(Collection entries)
Segment Open

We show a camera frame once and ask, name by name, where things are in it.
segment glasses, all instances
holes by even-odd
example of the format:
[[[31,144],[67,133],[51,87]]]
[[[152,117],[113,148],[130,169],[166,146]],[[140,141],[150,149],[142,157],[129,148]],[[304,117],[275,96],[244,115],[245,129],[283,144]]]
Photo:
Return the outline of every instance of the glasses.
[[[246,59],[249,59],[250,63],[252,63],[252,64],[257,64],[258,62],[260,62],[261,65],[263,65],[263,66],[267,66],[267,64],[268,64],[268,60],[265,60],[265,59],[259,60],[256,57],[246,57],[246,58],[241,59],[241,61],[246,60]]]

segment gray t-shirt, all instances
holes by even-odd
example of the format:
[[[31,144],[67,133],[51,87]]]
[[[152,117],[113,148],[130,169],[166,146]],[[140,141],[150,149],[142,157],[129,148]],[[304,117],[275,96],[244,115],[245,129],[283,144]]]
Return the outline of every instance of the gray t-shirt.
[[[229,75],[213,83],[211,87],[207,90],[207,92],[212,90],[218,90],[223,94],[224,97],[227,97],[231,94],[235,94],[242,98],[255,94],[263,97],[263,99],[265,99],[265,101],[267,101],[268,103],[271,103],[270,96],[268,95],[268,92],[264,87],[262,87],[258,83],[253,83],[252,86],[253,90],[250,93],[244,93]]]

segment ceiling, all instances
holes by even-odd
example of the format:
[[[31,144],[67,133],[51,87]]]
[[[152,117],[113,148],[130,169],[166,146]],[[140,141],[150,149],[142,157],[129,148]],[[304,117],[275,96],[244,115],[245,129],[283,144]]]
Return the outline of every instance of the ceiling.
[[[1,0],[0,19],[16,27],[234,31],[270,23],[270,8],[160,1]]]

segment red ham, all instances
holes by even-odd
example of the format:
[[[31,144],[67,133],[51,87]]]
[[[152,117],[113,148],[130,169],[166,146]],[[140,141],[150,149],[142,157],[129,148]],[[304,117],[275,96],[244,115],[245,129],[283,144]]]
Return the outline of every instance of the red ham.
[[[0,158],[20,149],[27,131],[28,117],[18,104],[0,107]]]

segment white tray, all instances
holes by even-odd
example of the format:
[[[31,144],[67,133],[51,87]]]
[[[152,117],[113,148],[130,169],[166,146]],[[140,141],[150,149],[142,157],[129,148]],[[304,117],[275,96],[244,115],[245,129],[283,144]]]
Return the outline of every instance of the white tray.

Segment Closed

REQUIRED ACTION:
Only lines containing the word "white" matter here: count them in the entries and give the number, nothing else.

EXPECTED ANSWER:
2